Like Peterman, Weitz notes that the community of Wrangell is a few miles from the mouth of the Stikine River.
“Almost the entire riparian corridor of the Stikine watershed is staked by mining claims – 54% of the lower river watershed is covered by mining claims that overlap salmon spawning habitat,” Weitz explains. “We have no illusion that mining is going to stop or that any of us are going to stop mining in British Columbia. We need part of these resources for the energy transition underway in the face of climate change. But mining can be done better, it must be done better.
Alaska and British Columbia regulators meet regularly to discuss cross-border mining issues since 2016 as part of a bilateral agreement signed under the administration of Governor Walker. And state officials say their counterparts in British Columbia are consulting them when reviewing permits for mines in transboundary watersheds.

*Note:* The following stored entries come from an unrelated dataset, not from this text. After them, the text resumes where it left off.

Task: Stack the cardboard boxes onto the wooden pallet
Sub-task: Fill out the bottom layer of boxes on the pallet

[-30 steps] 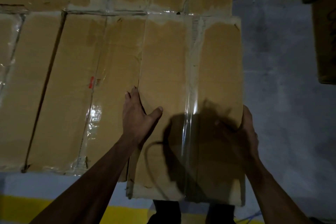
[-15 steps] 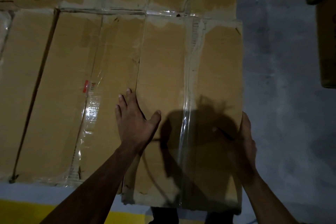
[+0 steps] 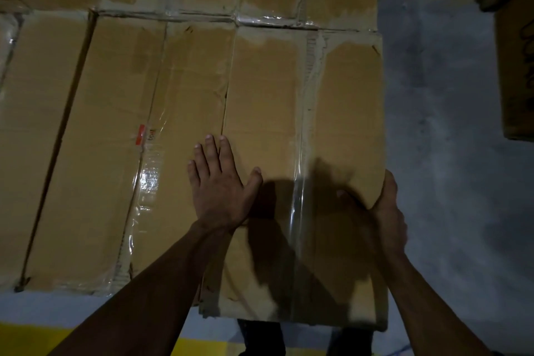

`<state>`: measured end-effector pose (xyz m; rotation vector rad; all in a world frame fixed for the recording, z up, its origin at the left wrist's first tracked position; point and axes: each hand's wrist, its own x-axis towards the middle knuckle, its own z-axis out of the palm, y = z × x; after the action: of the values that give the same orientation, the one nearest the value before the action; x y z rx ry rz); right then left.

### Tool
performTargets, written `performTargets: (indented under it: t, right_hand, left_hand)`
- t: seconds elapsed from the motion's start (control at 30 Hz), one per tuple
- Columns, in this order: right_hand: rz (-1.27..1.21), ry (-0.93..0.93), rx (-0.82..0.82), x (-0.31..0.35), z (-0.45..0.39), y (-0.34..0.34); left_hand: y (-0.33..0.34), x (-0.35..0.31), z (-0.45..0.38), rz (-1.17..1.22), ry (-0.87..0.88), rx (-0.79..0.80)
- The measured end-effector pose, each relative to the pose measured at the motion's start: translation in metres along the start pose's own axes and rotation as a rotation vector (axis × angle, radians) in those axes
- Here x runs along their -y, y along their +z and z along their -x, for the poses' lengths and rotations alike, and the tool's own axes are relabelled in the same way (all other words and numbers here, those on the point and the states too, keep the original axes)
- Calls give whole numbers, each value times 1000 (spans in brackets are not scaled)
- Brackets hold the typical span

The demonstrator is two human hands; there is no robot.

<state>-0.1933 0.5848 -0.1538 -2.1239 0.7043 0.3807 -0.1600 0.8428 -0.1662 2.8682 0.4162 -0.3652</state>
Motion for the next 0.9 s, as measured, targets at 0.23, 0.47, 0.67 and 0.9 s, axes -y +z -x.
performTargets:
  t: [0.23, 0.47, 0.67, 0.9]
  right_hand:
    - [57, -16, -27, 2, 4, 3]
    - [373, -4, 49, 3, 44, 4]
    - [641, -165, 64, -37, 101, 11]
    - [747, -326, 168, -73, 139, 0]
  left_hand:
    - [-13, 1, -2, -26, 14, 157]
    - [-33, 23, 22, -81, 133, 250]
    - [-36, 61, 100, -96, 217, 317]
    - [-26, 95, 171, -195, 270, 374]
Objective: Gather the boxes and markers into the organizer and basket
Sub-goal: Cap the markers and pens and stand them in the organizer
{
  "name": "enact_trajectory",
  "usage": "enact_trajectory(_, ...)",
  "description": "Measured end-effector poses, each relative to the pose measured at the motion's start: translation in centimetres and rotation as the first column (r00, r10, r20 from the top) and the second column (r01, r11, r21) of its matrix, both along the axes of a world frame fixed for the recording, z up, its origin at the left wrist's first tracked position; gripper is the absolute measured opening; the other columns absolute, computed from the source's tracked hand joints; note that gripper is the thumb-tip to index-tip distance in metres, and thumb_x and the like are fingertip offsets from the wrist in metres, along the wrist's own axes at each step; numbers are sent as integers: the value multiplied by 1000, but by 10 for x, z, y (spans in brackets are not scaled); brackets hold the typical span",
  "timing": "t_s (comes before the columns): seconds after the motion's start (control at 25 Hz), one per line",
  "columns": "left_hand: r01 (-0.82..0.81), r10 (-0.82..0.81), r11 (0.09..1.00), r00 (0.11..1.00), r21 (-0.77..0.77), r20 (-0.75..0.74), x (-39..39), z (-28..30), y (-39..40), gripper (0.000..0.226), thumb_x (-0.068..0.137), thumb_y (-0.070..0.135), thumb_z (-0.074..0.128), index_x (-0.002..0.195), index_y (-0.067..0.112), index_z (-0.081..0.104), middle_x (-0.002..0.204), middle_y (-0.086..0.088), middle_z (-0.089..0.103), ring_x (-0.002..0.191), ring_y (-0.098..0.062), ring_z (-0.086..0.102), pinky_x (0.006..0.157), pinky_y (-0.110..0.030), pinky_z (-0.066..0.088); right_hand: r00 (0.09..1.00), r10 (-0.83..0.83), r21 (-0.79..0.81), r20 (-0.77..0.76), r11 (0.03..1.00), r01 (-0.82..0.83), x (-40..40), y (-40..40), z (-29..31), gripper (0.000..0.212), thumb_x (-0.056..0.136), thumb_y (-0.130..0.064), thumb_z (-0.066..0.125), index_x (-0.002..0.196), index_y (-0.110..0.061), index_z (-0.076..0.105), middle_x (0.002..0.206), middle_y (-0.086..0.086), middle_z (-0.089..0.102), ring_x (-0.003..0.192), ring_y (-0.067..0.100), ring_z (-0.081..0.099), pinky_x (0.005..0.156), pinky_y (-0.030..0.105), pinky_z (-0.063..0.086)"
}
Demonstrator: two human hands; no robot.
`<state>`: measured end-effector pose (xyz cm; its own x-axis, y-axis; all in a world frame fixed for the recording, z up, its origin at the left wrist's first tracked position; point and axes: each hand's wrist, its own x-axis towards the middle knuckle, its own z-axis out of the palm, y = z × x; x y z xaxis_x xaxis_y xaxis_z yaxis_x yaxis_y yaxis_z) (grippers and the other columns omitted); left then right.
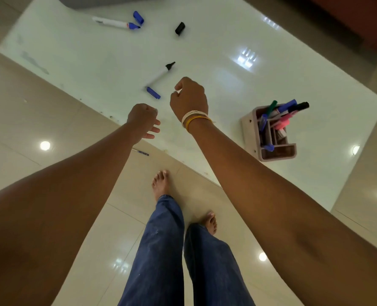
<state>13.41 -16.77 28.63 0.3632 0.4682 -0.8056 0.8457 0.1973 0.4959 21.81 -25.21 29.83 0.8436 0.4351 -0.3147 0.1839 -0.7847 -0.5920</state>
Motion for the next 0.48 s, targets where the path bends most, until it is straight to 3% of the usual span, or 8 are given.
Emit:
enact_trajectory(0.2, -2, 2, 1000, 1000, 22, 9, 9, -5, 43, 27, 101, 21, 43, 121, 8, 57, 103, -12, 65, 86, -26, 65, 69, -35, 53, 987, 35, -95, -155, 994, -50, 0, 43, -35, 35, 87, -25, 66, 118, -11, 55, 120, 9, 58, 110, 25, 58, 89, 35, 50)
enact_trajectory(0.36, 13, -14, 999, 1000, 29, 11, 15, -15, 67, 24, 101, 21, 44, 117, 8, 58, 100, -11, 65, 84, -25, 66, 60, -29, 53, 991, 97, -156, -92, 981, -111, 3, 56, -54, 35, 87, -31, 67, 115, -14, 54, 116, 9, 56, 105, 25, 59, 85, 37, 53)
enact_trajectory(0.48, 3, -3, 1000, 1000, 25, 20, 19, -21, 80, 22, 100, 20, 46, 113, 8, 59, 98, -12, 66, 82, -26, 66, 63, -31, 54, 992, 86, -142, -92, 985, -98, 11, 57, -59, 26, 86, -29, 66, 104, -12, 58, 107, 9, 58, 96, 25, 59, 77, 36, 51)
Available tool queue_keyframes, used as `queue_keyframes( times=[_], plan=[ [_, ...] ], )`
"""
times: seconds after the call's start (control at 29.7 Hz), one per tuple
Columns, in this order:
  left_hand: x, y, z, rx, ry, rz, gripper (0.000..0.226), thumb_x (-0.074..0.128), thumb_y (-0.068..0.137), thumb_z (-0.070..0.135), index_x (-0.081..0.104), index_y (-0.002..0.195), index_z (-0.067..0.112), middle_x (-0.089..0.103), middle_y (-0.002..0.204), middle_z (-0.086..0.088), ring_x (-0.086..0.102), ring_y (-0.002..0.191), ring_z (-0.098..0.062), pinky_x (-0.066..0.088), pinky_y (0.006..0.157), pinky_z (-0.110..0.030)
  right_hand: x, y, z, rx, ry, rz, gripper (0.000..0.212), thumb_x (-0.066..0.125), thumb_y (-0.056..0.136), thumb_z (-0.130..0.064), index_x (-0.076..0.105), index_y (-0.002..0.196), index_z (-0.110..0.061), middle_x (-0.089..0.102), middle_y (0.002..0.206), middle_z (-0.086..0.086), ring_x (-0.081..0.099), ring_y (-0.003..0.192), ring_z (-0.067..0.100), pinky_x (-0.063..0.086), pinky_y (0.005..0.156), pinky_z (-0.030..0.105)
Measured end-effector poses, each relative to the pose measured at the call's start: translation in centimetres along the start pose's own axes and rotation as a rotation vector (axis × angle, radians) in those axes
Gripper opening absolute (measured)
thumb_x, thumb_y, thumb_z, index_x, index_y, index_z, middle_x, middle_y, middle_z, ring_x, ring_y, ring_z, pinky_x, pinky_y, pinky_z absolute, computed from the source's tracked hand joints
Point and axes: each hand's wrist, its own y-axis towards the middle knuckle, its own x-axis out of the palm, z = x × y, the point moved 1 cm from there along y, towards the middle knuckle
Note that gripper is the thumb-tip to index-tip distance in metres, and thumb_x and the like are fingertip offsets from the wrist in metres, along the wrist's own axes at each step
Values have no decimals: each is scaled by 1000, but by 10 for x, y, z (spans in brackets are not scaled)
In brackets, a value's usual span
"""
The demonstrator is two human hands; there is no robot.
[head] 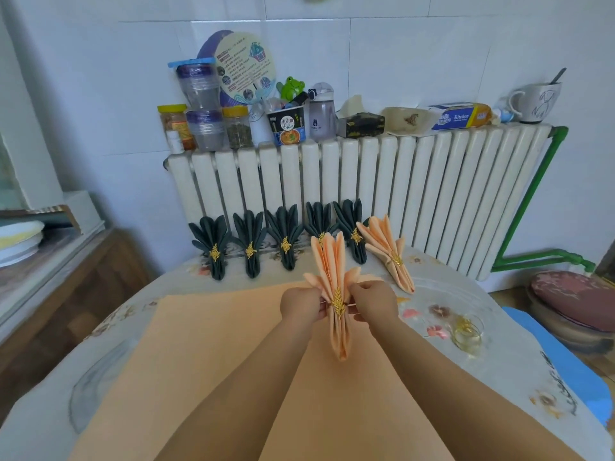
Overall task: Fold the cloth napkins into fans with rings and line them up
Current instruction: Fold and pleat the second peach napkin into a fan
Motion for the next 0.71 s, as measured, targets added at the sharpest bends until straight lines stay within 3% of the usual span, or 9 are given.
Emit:
queue_keyframes(
  times=[0.1,0.2,0.37,0.54,0.71],
  plan=[
    [23,48,10,-32,-3,0,10,58,93,5,58,96,-5,66,98,-23,66,82,-33,55,68,-39,6,48,-6,-9,-12,1,30,51,93,-27,67,73,-10,70,73,7,70,71,23,59,72,40],
    [41,85,18,-48,0,-4,10,59,93,5,60,95,-4,67,98,-21,67,83,-32,56,68,-39,8,83,-12,-38,-26,16,30,51,93,-27,66,73,-12,69,73,7,69,72,24,57,76,44],
    [64,131,25,-46,42,14,12,61,92,9,63,96,-2,69,96,-18,68,85,-32,57,80,-45,12,123,-19,-65,-66,50,34,48,95,-29,65,72,-11,68,71,8,68,73,24,56,78,44],
    [72,160,23,-57,33,20,10,61,91,7,61,83,2,69,89,-16,68,76,-29,58,73,-44,16,150,-19,-9,-63,60,34,47,95,-30,61,70,-14,62,63,5,68,73,26,56,79,40],
    [77,169,17,-73,44,34,12,61,91,7,60,80,4,70,88,-16,70,80,-31,58,78,-49,20,158,-10,-23,-103,82,35,49,94,-29,63,69,-9,67,71,13,68,76,32,56,77,43]
  ],
)
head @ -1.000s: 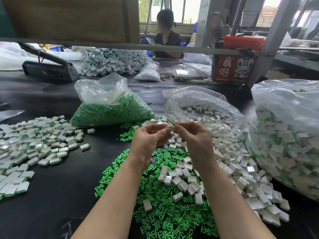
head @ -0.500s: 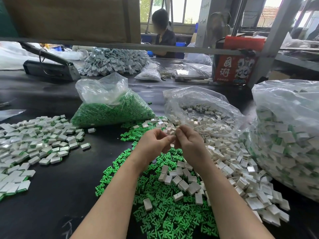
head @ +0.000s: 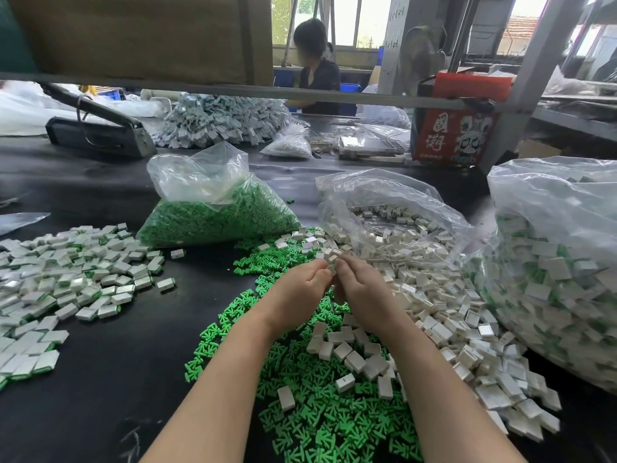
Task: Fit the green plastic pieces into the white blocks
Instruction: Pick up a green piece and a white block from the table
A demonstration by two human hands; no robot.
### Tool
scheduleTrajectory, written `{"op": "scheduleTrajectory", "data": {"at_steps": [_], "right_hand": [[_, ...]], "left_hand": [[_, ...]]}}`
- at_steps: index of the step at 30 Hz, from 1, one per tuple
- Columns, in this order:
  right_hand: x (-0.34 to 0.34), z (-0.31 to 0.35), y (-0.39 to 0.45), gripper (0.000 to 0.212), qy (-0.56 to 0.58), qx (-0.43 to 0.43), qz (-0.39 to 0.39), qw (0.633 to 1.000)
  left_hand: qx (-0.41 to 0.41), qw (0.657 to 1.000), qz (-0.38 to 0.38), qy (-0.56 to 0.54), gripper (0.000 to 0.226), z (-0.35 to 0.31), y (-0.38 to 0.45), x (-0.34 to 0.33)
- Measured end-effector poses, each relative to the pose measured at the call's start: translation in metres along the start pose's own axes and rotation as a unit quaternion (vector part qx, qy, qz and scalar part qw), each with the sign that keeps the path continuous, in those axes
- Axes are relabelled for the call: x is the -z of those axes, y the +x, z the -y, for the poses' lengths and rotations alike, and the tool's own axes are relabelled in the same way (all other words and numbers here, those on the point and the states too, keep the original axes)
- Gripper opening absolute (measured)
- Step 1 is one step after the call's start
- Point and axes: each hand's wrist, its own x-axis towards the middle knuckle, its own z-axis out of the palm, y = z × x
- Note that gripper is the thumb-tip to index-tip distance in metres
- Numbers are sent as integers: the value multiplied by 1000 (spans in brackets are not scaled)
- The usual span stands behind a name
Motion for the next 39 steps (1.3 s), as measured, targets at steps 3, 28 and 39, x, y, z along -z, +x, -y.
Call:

Earlier this year, the Government of British Columbia invited SEITC tribal consortium to meet on cross-border mining and other tribal environmental concerns. It was the first such meeting for the Southeastern tribes. It is in addition to ongoing discussions with the central government of Tahltan on the Canadian side of the border on mine security and the contribution of aboriginal people to the permitting process.
This isn’t the first time Wrangell has asked the Canadian government to create a discussion table with Alaska’s Indigenous and municipal governments – the assembly passed resolutions in 2017, 2019, and 2020. But it’s a demand stronger than before, with a call for an immediate pause on the authorization of new mines and a total ban on earth tailings dams.